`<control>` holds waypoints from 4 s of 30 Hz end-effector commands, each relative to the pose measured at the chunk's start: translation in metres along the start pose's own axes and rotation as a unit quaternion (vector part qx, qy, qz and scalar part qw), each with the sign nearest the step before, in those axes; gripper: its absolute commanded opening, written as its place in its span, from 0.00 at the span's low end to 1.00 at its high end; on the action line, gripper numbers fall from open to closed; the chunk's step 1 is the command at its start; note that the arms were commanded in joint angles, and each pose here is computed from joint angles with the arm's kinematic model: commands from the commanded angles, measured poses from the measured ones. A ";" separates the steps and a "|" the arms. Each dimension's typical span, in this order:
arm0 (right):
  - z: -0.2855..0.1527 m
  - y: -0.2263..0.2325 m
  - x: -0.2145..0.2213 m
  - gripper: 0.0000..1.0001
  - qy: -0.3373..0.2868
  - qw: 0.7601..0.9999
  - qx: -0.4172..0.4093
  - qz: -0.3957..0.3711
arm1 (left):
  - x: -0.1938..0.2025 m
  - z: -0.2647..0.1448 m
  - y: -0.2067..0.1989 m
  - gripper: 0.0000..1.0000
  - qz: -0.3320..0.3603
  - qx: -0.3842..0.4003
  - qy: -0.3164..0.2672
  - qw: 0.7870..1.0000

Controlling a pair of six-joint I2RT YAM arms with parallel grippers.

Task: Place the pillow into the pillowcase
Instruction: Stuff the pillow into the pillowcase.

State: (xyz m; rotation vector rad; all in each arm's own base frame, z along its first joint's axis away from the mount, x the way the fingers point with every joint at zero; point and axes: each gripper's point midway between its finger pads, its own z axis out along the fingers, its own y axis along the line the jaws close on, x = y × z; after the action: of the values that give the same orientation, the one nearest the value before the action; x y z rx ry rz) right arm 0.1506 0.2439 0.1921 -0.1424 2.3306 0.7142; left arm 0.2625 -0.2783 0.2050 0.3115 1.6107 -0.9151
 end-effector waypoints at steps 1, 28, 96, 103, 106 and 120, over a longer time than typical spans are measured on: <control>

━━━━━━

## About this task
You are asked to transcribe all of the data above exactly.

## Reply
`<control>` holds waypoints from 4 s of 30 Hz end-effector commands, each relative to the pose measured at the chunk's start: translation in metres along the start pose's own axes and rotation as a unit quaternion (vector part qx, qy, qz and scalar part qw), each with the sign nearest the step before, in those axes; gripper: its absolute commanded opening, written as its place in its span, from 0.00 at the span's low end to 1.00 at its high end; on the action line, gripper numbers fall from open to closed; the chunk's step 1 is the command at its start; note that the arms were commanded in joint angles, and each pose here is computed from joint angles with the arm's kinematic model: commands from the commanded angles, measured poses from the measured ones. A ";" separates the steps and a "|" the arms. Each dimension's typical span, in this order:
arm0 (right):
  - z: -0.2855..0.1527 m
  - y: -0.2263..0.2325 m
  - x: -0.2145..0.2213 m
  - gripper: 0.0000..1.0001
  - qy: -0.3373..0.2868
  - qw: 0.7601..0.9999
  - qx: -0.4172..0.4093
  - qz: -0.3957..0.3711
arm1 (left):
  - x: -0.1938..0.2025 m
  - z: -0.2647..0.1448 m
  - y: -0.2067..0.1989 m
  - gripper: 0.0000..1.0000
  - qz: -0.3320..0.3603
  - qx: -0.3842..0.4003
  - qy: -0.3164..0.2672
  - qw: 0.7870..1.0000

Controlling a pair of six-joint I2RT YAM arms with parallel grippers.

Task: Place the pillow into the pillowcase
Instruction: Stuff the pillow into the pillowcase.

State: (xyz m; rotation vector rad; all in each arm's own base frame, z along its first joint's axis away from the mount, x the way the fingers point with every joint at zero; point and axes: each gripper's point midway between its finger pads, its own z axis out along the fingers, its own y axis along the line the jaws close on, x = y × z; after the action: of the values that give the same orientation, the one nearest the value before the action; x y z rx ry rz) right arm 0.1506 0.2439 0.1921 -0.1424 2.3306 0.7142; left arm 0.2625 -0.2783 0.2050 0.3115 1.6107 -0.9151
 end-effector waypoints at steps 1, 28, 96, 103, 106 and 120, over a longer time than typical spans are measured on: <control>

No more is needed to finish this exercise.